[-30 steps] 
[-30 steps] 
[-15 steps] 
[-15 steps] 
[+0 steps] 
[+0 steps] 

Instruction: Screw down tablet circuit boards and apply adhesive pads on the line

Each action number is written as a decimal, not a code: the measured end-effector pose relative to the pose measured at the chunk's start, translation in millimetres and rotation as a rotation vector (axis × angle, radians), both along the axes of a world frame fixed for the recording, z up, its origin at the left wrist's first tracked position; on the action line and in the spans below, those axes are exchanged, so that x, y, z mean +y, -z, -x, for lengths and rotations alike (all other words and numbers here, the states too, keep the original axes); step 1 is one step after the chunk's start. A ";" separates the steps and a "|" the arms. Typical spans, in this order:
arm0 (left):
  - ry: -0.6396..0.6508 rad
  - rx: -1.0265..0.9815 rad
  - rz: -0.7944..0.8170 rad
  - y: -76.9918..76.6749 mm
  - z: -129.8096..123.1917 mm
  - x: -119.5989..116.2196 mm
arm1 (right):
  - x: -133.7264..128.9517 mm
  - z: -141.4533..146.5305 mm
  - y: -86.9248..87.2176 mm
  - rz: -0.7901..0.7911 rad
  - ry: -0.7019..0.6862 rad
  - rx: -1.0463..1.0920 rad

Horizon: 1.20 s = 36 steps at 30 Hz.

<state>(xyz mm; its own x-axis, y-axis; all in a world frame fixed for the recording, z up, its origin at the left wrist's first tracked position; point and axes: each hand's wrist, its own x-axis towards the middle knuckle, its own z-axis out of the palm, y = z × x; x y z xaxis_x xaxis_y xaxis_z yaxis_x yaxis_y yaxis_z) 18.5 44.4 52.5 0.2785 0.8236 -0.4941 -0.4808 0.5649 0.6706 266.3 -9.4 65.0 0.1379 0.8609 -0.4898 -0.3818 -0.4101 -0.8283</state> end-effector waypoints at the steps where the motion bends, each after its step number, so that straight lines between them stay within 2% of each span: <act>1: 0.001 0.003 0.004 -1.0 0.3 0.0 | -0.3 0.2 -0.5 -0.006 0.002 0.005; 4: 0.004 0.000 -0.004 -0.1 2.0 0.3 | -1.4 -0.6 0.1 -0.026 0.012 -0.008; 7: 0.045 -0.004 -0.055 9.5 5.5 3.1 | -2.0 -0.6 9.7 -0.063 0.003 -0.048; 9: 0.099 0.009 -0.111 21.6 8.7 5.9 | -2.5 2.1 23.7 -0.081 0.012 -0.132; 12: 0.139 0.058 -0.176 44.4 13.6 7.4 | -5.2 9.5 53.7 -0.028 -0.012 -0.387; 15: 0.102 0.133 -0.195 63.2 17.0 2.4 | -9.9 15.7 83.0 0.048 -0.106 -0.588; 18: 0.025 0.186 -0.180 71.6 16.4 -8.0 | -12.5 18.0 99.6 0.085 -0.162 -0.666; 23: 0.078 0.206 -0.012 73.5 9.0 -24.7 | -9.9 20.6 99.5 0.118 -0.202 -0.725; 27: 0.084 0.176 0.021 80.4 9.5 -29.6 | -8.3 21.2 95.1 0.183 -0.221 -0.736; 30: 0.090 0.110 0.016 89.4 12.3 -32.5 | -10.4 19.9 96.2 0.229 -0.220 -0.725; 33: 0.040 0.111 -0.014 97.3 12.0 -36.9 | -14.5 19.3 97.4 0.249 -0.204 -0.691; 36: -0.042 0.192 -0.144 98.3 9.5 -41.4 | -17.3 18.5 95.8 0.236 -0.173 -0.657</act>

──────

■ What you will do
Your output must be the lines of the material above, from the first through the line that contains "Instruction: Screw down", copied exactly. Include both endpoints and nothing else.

■ Your solution
[-30 steps] 
[-30 steps] 
[-15 steps] 
[-15 steps] 
[+0 steps] 
[+0 steps] 

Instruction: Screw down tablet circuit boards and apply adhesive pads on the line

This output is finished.